Is the camera is able to do that?


(cmoi) #1

I know that there are some topics on the camera, but I would like to know if, by using the camera, I will be abble to cut a printed drawing.
I will try to explain :
I would like to cut a figure I drawn. This figure is colorised before cutting and a good thing could be to print the figure, to install on the K40, to “import” the figure and to cut. With this, it would be not necessary to paint after cut.
Is the camera abble to do that? (I’m not sure I have been clear…)


(Rick James) #2

Me either. :wink: Would you please share a picture for what you mean? Maybe re-phrase your question.

You should look at this if you havent already. Good demo video of the camera in use.


(cmoi) #3

Yes, I already saw this video and that why I think “oh, perhaps it would do what I want”.:grinning:

In the video, the operator take a scan of the drawing and put it on the material to engrave.
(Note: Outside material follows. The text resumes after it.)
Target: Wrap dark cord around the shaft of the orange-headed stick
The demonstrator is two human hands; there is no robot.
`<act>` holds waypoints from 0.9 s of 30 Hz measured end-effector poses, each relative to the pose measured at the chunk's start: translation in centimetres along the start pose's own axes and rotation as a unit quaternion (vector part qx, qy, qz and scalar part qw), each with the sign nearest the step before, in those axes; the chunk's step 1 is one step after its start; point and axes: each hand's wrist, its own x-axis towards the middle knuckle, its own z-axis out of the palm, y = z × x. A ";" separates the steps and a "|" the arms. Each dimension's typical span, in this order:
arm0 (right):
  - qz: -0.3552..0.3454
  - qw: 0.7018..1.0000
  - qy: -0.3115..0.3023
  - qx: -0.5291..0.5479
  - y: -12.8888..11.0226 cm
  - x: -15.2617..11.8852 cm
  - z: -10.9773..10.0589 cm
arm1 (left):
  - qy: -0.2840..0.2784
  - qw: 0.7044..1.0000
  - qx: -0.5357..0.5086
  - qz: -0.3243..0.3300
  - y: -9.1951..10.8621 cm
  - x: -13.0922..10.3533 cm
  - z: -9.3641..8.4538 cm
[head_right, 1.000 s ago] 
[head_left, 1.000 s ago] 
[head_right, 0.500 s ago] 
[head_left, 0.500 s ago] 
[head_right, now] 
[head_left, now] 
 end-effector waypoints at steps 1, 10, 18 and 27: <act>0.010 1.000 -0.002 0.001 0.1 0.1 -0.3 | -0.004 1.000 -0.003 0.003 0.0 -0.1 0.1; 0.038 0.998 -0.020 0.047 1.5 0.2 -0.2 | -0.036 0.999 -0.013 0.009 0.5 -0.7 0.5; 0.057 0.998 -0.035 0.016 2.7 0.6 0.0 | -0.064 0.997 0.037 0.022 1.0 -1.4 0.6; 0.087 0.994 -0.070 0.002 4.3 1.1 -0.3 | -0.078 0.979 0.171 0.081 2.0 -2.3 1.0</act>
Imagine just that I would like to cut the drawing directly on the paper, without transfering it to other material?


(Rick James) #4

So, what is it that you want to do again?


(cmoi) #5

Sorry, I clic “enter” before finishing the sentence. I edit and modify but you rply before the modification.:smirk:


(cmoi) #6

But it seems that it would be possible. Just to scan and to put again on the same position.


(Rick James) #7

Ah, got it now! :slight_smile: With the camera, you can place your drawing on the bed and capture the image, then without moving the art, use ‘Trace Image’ to vectorize the capture. Ungroup the resulting collection of vectors and remove unwanted elements leaving the outline. Set that outline to a cut layer and go! Is this what you are wanting to accomplish?


(cmoi) #8

I think yes, thank you.
I’m trying LB for the moment and it seems that he will do all of what I want.
Just to try to engrave something now.
Thank you.


(Oz) #9

If you draw a shape, you could scan it and cut it out, yes. Most likely you will need to clean up the scan result a little, depending on how it looks. The camera won’t give as good a scan as a true scanner, so if you have one, using a real scanner to scan the art, then import the scan and vector trace would possibly be cleaner. (or you could use the pen tool to manually trace a simpler outline)

Once you have the vectors, you should be able to cut the result very precisely. If the camera is mounted firmly so it does not move, and it is well calibrated, you can get very precise results - with my 2592 x 1944 camera, and a 700 x 500 mm bed, I can get 0.5mm to 0.25mm accuracy. The ratio of camera resolution to bed size does affect the precision - if you have a 1.5m bed, for example, your precision will be lower.


(cmoi) #10

Thank you for your answer. It reply to my question


(Jason Spangler) #11

This is a question I have as well…I’ll try to rephrase it though. Is it possible to get the camera to work similar to the feature by Trotec, where you “print a design (on wood, paper, whatever) and use the registration marks to align the image to the material”.

I think what Rick explained would work just was well (mostly).

Example would be to print a full sheet of coaster labels, glue them to a sheet of 3mill BB, then put in the laser and it would cut the coasters.

Thanks-
Jason


(Rick James) #12

Automatic cut registration/alignment using camera detectable registration marks is not available in LightBurn currently, although it has been discussed.

Is this what you have in mind?


(Jason Spangler) #13

yes. That would be a great feature.

Thanks-
Jason


(ric munoz) #14

Is “Automatic cut registration/alignment using camera detectable registration marks” something that is possible in the near future?
Thanks


(Oz) #15

Automatic detection of registration marks is not a planned feature.